TASK DESCRIPTION:
Each line of the records below that holds "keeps" should be returned.

[Extracted records]
'''

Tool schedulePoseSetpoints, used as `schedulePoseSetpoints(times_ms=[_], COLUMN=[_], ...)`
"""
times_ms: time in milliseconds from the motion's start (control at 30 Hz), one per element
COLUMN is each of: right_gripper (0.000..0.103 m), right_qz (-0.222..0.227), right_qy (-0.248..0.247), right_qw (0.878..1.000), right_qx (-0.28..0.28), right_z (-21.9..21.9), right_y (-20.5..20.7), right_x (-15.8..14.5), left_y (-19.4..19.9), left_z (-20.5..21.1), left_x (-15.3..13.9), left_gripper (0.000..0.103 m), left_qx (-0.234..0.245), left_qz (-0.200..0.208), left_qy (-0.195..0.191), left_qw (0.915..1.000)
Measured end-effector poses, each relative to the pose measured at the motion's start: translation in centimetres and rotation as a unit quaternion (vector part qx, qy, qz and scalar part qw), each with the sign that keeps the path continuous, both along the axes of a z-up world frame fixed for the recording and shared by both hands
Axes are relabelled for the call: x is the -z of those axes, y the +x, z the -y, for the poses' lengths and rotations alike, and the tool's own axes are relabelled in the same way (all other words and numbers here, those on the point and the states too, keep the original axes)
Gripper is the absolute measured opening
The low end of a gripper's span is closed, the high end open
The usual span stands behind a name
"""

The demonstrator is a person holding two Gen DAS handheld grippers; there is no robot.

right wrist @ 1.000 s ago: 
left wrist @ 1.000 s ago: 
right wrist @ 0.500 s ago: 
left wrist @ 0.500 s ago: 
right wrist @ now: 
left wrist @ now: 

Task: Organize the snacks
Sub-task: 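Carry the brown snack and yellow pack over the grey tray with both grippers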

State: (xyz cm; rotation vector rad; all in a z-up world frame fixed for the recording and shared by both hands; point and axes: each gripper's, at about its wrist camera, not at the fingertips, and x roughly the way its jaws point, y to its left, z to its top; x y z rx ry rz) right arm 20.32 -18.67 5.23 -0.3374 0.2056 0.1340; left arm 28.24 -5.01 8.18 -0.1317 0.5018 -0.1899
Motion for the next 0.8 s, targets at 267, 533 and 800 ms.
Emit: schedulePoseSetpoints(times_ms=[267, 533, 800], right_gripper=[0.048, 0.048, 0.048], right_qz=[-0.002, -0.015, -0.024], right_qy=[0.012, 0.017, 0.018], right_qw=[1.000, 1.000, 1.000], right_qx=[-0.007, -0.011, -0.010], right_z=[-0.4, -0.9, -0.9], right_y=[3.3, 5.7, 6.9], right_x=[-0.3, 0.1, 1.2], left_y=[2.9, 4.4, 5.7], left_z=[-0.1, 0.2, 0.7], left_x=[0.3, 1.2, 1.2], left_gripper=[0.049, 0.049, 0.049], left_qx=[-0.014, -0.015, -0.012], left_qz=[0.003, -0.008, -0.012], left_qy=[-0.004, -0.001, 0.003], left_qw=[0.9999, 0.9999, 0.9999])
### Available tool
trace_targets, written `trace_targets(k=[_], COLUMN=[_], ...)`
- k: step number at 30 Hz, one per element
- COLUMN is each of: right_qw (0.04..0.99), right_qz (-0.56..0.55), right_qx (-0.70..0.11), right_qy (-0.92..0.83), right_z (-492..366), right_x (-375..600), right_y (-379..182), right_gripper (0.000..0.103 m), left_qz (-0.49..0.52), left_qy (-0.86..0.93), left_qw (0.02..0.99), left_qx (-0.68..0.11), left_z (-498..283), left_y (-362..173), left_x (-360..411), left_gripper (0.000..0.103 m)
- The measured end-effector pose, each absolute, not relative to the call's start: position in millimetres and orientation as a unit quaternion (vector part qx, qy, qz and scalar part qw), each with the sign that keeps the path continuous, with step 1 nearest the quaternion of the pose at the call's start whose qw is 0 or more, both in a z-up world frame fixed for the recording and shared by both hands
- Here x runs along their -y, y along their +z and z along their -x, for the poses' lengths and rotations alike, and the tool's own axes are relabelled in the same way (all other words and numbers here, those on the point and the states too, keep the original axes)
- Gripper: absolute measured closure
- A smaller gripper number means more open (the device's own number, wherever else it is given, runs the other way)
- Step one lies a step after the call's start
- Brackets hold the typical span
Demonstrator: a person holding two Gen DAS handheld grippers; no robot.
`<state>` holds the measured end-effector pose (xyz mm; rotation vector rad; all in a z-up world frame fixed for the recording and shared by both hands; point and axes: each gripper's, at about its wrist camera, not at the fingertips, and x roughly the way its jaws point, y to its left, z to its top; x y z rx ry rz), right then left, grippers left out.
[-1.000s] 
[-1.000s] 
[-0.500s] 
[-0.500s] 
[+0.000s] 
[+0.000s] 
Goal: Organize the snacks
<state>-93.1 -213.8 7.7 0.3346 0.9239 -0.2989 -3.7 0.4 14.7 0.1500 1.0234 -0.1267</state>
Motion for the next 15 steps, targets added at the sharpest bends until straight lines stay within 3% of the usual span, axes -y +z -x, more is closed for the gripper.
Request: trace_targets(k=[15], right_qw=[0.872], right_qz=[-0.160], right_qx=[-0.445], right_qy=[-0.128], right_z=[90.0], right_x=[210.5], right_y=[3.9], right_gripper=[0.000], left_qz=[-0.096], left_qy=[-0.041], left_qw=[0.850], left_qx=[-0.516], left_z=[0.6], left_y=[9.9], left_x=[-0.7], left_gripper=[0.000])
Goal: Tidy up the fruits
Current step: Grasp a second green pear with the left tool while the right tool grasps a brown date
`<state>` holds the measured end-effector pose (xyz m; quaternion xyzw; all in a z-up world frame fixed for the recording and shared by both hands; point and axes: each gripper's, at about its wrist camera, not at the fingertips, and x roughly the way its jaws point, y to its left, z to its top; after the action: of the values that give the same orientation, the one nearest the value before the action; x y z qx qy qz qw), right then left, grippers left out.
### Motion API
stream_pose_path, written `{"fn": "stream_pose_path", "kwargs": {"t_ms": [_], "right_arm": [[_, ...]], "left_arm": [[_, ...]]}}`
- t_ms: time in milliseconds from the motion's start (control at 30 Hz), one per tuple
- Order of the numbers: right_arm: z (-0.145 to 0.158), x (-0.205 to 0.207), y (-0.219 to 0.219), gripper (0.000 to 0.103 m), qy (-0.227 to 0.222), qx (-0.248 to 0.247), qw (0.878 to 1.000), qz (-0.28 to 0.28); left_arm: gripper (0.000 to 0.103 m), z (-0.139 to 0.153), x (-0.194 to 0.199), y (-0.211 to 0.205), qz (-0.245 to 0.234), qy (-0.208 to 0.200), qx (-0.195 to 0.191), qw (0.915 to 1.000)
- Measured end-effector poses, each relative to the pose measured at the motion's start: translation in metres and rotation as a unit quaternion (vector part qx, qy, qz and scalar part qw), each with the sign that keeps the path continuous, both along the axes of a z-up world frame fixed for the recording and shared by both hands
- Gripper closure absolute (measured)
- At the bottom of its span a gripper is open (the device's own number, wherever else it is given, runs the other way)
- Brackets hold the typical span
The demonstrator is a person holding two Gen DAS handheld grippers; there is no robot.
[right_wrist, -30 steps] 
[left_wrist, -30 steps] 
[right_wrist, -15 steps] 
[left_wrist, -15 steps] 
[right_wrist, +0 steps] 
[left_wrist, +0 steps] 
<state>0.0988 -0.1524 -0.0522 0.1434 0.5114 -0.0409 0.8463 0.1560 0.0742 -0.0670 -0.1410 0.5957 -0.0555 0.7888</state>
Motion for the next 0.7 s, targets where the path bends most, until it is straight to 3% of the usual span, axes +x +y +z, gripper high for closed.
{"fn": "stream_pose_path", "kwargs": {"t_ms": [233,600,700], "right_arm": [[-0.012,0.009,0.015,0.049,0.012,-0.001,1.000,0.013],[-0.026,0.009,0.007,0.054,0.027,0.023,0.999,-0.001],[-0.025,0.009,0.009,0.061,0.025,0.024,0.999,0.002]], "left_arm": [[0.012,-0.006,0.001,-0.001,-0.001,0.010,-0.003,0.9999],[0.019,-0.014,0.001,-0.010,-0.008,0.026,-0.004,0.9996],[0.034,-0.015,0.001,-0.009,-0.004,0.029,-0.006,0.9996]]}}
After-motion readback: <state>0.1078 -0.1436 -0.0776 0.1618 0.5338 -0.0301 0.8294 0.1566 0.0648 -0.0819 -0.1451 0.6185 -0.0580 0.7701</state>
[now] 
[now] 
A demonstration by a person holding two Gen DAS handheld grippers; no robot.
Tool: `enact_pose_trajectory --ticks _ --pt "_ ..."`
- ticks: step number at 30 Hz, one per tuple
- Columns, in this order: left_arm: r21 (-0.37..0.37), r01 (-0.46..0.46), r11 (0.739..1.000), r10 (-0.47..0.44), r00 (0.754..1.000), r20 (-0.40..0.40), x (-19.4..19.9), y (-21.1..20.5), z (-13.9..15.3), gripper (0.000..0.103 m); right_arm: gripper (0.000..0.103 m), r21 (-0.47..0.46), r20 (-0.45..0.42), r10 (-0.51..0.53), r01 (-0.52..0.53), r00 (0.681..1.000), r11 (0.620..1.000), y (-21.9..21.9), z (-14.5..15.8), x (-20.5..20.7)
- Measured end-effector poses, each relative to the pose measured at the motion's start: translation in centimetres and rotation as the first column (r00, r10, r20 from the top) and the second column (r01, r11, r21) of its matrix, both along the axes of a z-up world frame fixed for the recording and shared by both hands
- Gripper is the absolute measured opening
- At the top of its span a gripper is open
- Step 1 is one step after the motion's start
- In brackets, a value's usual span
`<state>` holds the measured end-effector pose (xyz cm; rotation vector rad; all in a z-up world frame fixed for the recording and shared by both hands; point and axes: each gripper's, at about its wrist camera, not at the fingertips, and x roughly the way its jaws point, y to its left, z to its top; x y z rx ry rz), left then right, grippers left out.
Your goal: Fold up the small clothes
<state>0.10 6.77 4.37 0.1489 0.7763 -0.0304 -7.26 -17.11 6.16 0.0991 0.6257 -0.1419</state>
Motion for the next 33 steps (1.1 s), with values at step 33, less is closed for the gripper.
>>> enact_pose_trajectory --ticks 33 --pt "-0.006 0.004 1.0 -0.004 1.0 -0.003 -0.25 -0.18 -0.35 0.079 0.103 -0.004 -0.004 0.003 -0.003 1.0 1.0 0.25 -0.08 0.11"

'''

ANSWER FOR THE TASK:
Measured end-effector poses, each relative to the pose measured at the motion's start: translation in centimetres and rotation as a unit quaternion (vector part qx, qy, qz and scalar part qw), each with the sign that keeps the path continuous, both along the axes of a z-up world frame fixed for the recording and shared by both hands
- The measured end-effector pose, each absolute, not relative to the call's start: position in millimetres and orientation as a unit quaternion (vector part qx, qy, qz and scalar part qw), each with the sign that keeps the path continuous, with step 1 nearest the quaternion of the pose at the call's start whose qw is 0 or more, both in a z-up world frame fixed for the recording and shared by both hands
- Measured end-effector poses, each relative to the pose measured at the motion's start: translation in metres and rotation as a unit quaternion (vector part qx, qy, qz and scalar part qw), each with the sign that keeps the path continuous, both along the axes of a z-up world frame fixed for the recording and shared by both hands

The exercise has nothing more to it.